To begin, take an anesthetized transgenic mouse previously implanted with a pancreatic imaging window supported on a metal plate. The base plate spatially separates the pancreas from the bowel, thereby reducing motion artifacts from physiological movements such as peristalsis.

The transgenic mouse expresses green fluorescent protein or GFP under insulin gene promoter expressed in beta cells of islets in the pancreas.

Next, hold the mouse tail firmly and spray disinfectant to remove any surface contaminants. Insert a catheter into the lateral tail vein. Inject a solution containing antibodies tagged with a red fluorescent probe into the tail vein. These antibodies bind to the cells lining the blood vessels, staining them red.

Now, shift the mouse to an intravital microscopy setup. Insert the pancreatic imaging window into the window holder. Start imaging under low magnification to locate green fluorescing islet clusters surrounded by red fluorescing blood vessels. Increase the magnification to obtain high-quality cellular level imaging of individual beta cells.

Begin by switching on the intravital microscope, including the laser power. To insert a vascular catheter, apply pressure on the proximal side of the tail with the index and third finger. If necessary, heat the tail with a lamp. Disinfect the tail vein with a 70% ethanol spray, then, insert a 30 gauge catheter into the lateral tail vein and visualize the regurgitation of blood in the PE-10 tube. Apply silk tape on the catheter to stabilize it.
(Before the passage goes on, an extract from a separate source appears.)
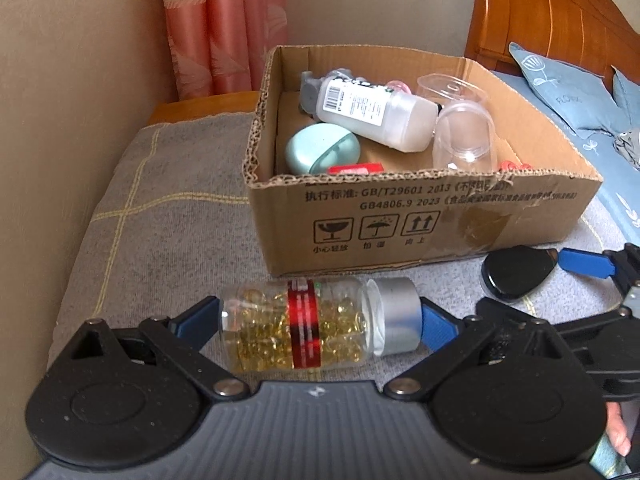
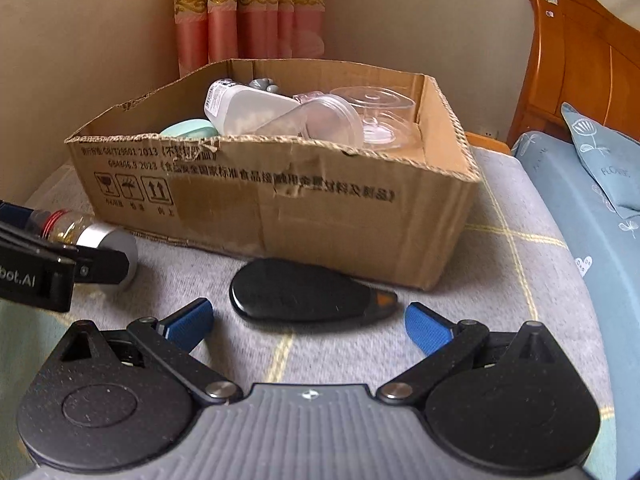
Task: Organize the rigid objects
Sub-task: 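Move left tool to the gold capsule bottle while right tool approaches the black oval case, then close left tool on the capsule bottle while right tool grasps the black oval case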
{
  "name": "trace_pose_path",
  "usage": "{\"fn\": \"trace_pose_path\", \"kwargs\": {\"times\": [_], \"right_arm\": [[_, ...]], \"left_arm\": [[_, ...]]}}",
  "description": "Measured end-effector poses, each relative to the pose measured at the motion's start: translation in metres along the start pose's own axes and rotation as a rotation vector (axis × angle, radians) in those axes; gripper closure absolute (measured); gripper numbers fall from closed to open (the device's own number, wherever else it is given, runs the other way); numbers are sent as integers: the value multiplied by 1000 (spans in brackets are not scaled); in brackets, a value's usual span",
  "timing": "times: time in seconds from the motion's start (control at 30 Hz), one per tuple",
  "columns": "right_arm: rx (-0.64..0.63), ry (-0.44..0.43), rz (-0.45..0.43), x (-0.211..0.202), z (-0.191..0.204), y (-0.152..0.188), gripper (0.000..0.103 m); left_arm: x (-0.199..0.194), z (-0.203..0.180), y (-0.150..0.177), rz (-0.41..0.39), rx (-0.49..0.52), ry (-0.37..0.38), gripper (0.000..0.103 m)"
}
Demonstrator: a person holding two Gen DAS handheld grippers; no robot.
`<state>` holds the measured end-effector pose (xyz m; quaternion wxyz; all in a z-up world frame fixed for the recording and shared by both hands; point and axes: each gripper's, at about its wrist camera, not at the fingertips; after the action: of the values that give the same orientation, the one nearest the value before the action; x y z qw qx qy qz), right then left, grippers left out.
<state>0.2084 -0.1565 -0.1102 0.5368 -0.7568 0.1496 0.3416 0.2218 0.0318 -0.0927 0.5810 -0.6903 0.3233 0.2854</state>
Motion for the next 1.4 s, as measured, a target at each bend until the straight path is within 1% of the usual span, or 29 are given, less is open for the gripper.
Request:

Inject FITC dextran and TMR dextran, or other fluorescent probes, as appropriate, according to the combination of fluorescent probes. Insert a rectal probe to automatically control the body temperature with the homeothermic heating pad system. Then, insert the pancreatic imaging window prepared during intravital microscopy setup into the window holder. Transfer the mouse from the surgical platform to the imaging stage.

To perform intravital imaging, start with imaging the pancreas at a low magnification, such as four times, to scan the whole view of the pancreas in the pancreatic imaging window. Once the region of interest has been determined, switch to a higher magnification objective lens, like 20 times or 40 times, to perform cellular level imaging with lateral and axial resolution approximately 0.5 micrometers and 3 micrometers, respectively.

Perform z-stack or time-lapse imaging to observe the 3D structure or cellular level dynamics, such as cell migration.